L’AI entra nel meeting per migliorare la vendita B2B
L’AI si avvicina al meeting per offrire risposte tecniche in tempo reale, migliorando l’esperienza del cliente e la continuità del processo di vendita.

L’AI sta entrando nel ruolo del Sales Engineer, trasformando il meeting in un momento di interazione diretta con il cliente. L’obiettivo è migliorare la vendita B2B, riducendo il tempo di risposta e aumentando la precisione delle informazioni. L’AI non sostituisce il venditore, ma lo supporta, permettendogli di concentrarsi sulla strategia e sulla fiducia, mentre la profondità tecnica è disponibile quando il cliente ne ha bisogno. Questo modello si basa su un’esperienza di vendita più fluida e immediata, simile a quella del settore consumer.
Un passo verso la vendita diretta
La tecnologia AI sta evolvendo, spostandosi dal supporto interno al venditore verso un’interazione diretta con il cliente. L’idea è di creare un partecipante AI che si unisca al meeting in video, rispondendo alle domande tecniche o di sicurezza senza attendere un follow-up. Questo modello permette al venditore di mantenere il controllo della conversazione, mentre l’AI si occupa di fornire informazioni precise e tempestive. Il risultato è una vendita più fluida e una migliore esperienza per il cliente.

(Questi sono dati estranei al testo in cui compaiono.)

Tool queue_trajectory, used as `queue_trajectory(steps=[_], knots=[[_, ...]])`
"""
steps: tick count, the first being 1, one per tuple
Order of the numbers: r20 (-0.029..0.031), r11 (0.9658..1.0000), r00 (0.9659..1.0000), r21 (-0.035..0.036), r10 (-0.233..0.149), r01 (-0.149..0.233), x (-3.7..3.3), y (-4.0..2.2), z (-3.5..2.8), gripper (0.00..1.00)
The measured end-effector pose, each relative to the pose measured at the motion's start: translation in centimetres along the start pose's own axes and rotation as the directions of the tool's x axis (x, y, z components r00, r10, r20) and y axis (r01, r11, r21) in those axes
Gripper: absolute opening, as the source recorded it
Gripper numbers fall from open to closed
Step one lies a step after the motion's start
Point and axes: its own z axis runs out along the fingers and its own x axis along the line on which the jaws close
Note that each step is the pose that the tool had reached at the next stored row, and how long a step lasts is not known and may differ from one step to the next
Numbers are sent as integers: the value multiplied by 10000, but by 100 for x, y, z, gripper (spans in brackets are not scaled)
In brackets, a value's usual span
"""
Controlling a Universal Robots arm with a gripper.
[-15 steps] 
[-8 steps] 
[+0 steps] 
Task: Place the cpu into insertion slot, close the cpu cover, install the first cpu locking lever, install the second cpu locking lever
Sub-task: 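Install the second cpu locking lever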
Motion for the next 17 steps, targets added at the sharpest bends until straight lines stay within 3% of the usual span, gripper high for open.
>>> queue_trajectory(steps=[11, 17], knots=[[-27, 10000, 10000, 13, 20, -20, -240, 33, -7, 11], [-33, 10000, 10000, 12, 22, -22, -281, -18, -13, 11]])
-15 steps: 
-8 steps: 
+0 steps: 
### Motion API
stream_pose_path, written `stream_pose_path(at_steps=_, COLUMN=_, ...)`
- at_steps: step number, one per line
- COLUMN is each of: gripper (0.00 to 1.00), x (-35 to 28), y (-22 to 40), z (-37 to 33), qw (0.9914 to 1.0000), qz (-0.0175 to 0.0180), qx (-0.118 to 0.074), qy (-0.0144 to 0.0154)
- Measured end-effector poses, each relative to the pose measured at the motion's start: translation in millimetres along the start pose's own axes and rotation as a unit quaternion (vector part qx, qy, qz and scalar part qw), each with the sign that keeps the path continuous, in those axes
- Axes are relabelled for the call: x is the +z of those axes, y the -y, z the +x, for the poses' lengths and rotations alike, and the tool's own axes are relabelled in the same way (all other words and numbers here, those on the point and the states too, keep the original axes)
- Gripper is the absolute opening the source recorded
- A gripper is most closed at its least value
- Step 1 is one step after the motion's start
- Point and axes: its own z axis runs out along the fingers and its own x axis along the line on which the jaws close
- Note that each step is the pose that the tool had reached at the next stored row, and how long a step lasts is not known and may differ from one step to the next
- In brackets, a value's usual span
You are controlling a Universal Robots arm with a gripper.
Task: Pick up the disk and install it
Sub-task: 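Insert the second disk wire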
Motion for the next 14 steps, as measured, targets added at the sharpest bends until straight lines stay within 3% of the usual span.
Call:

Il sistema è progettato per rispondere solo quando richiesto e rimanere entro i confini dell’informazione approvata. Questo controllo è cruciale per evitare errori o sovrastimazioni che potrebbero danneggiare la fiducia del cliente. L’AI non sostituisce il venditore, ma si integra al suo ruolo, offrendo supporto tecnico quando necessario. Il modello si basa su una continuità di informazioni, simile a quella del settore consumer, dove l’aspettativa è che la risposta sia immediata e precisa.
La sfida della fiducia
Se l’AI risponde in modo impreciso o supera i limiti della sua autorità, il danno può essere immediato e visibile al cliente. Per questo motivo, il controllo del sistema è cruciale. L’AI deve rispondere solo quando richiesto e rimanere entro i confini dell’informazione approvata. La fiducia del cliente dipende non solo dalla capacità dell’AI di fornire risposte, ma anche dalla sua capacità di non compromettere la reputazione del brand. Il modello attuale si basa su un’esperienza di vendita più diretta, simile a quella del settore consumer. Quando un cliente configura un’auto, confronta un laptop o chiede aiuto a un’app bancaria, l’aspettativa è che la risposta sia immediata e precisa. La vendita B2B, invece, ha spesso un’esperienza più frammentata, con il cliente che deve aspettare per parlare con un esperto. L’AI cerca di colmare questa lacuna, offrendo una continuità di informazioni senza compromettere la fiducia.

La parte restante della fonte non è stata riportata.